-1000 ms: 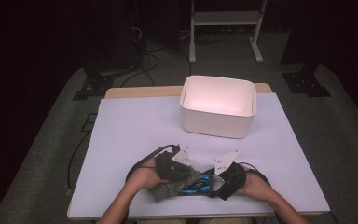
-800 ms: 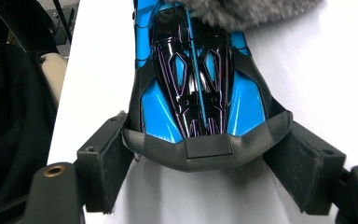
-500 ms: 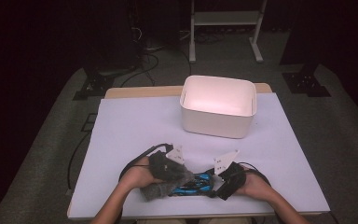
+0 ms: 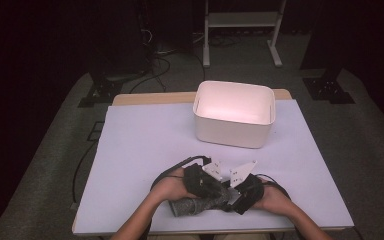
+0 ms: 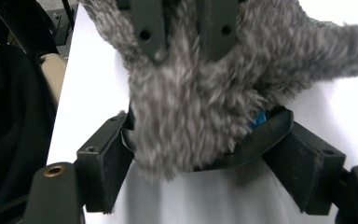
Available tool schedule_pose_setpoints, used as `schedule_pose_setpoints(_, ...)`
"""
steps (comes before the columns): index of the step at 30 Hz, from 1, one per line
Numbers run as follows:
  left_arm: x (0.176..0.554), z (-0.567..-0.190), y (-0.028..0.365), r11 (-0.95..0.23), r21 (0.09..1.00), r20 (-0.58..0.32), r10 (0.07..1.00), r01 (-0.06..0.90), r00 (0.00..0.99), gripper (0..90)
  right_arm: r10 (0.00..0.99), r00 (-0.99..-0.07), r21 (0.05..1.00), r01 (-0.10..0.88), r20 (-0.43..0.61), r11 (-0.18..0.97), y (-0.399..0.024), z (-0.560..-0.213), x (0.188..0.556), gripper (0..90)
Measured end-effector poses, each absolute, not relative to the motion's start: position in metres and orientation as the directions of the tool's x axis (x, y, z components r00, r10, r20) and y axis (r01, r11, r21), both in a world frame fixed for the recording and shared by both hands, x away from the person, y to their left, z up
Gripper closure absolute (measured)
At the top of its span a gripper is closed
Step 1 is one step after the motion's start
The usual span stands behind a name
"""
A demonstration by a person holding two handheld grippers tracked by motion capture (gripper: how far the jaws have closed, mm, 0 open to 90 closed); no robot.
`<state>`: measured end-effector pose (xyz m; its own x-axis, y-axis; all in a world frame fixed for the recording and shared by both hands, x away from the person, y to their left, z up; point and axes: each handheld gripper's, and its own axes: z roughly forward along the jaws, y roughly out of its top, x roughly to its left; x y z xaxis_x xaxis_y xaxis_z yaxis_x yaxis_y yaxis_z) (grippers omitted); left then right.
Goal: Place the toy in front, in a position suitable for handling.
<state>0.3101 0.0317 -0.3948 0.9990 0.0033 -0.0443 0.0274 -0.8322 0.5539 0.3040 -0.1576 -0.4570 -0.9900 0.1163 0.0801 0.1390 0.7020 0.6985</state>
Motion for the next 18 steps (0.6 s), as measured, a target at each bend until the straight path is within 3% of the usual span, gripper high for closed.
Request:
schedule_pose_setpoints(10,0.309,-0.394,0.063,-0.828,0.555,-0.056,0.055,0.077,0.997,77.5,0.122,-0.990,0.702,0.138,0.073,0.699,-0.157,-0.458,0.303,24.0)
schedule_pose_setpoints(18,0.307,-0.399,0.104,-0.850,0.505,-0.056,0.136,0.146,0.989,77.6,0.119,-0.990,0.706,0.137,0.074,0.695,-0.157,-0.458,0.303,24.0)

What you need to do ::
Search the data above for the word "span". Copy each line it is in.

Expected answer ::
At the top of its span a gripper is closed
The usual span stands behind a name
Motion for the next 18 steps (0.6 s), as measured, a target at each bend until the straight path is within 3% of the usual span, gripper high for closed.

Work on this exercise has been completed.